### TASK INSTRUCTIONS
Check each line of the data for "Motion" and select those that have it.

- Opening Delimiter -

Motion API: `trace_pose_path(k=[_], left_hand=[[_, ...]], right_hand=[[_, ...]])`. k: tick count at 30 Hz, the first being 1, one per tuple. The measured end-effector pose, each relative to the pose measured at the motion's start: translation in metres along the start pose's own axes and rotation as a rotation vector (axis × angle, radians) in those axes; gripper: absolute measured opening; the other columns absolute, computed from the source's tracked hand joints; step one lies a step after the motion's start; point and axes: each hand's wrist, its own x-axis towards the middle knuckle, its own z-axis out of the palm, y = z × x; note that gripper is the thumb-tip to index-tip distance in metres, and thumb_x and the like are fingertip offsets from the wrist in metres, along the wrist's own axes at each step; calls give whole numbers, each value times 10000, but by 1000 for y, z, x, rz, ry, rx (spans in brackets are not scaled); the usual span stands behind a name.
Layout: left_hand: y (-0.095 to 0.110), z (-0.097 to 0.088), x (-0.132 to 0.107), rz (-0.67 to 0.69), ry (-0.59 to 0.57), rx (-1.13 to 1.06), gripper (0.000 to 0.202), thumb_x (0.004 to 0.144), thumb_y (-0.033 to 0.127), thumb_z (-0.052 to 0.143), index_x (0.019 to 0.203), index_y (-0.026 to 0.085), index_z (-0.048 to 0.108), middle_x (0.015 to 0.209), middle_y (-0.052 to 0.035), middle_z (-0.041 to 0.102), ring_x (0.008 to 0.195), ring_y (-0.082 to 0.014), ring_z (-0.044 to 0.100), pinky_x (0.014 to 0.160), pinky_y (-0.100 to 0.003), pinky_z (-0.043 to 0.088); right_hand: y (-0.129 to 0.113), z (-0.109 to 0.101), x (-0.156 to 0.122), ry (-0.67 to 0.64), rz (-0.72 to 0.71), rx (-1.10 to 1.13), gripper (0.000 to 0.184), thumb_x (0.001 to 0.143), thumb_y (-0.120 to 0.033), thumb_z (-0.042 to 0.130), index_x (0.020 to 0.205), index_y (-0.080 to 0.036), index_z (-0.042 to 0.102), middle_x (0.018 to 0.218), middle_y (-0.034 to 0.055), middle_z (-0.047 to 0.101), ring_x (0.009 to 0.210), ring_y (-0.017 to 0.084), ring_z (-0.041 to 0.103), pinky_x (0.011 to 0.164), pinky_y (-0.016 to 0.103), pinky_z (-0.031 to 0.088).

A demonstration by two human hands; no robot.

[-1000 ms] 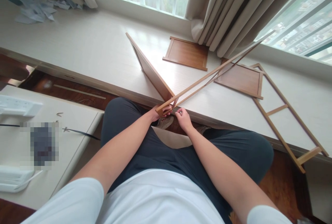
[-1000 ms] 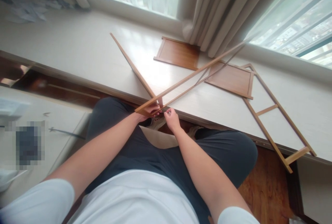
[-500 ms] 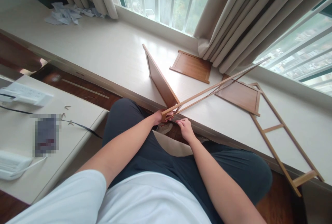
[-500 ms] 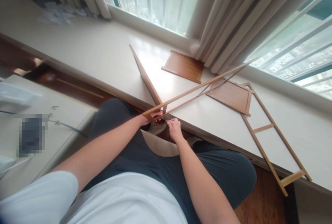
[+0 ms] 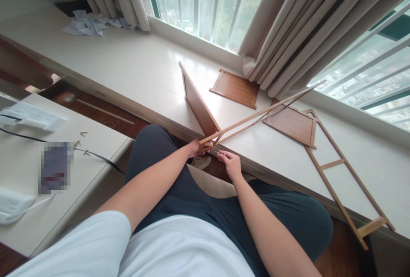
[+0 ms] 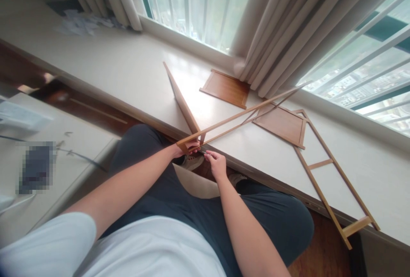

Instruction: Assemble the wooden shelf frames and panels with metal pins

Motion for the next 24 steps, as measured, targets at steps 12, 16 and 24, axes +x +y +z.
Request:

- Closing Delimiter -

### WRITTEN SOLUTION
Motion API: `trace_pose_path(k=[_], left_hand=[[_, ...]], right_hand=[[_, ...]])`. k: tick count at 30 Hz, the first being 1, one per tuple. The measured end-effector pose, each relative to the pose measured at the motion's start: translation in metres along the start pose's own axes and rotation as a rotation vector (axis × angle, radians) in those axes; gripper: absolute measured opening; the other columns absolute, computed from the source's tracked hand joints; step one lies a step after the motion's start; point and axes: each hand's wrist, its own x-axis towards the middle knuckle, its own z-axis out of the palm, y = z × x; note that gripper is the thumb-tip to index-tip distance in metres, and thumb_x and the like are fingertip offsets from the wrist in metres, along the wrist's own axes at each step; calls give whole numbers, each value times 10000, but by 1000 for y, z, x, rz, ry, rx (spans in brackets are not scaled); the usual span stands behind a name.
Motion for the next 24 steps, as measured, targets at steps 12, 16 and 24, axes +x +y +z.

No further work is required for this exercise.